**Assignment**
Filter the lines below, keeping each one that holds "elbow".

**Input data**

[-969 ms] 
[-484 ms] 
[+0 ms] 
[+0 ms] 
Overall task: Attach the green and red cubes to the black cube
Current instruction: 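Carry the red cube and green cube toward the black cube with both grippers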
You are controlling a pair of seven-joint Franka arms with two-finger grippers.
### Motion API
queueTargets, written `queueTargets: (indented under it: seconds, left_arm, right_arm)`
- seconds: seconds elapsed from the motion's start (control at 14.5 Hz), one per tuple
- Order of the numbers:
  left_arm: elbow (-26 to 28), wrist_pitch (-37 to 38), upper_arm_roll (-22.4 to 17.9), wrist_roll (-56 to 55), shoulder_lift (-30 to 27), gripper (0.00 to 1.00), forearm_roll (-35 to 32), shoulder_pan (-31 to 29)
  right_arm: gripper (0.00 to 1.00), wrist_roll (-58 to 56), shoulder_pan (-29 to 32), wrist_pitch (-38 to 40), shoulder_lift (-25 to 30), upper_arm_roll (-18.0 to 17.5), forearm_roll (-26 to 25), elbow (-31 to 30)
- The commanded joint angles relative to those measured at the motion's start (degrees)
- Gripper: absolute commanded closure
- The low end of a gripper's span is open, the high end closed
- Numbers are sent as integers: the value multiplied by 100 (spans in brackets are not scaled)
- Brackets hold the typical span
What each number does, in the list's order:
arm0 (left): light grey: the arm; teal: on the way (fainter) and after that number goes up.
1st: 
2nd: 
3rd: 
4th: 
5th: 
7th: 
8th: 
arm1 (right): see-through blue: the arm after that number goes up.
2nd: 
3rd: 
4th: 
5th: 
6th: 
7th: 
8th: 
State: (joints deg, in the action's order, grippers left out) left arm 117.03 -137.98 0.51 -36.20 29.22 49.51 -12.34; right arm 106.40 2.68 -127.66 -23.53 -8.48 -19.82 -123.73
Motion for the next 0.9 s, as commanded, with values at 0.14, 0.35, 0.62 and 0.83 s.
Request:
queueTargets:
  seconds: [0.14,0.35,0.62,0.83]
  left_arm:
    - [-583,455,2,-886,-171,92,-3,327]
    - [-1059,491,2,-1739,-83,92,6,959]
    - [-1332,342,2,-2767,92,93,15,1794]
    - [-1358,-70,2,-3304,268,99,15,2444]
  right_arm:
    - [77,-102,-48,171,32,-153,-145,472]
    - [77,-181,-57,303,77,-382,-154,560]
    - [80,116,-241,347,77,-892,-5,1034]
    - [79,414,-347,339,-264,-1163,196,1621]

**The completed task**
  left_arm: elbow (-26 to 28), wrist_pitch (-37 to 38), upper_arm_roll (-22.4 to 17.9), wrist_roll (-56 to 55), shoulder_lift (-30 to 27), gripper (0.00 to 1.00), forearm_roll (-35 to 32), shoulder_pan (-31 to 29)
  right_arm: gripper (0.00 to 1.00), wrist_roll (-58 to 56), shoulder_pan (-29 to 32), wrist_pitch (-38 to 40), shoulder_lift (-25 to 30), upper_arm_roll (-18.0 to 17.5), forearm_roll (-26 to 25), elbow (-31 to 30)

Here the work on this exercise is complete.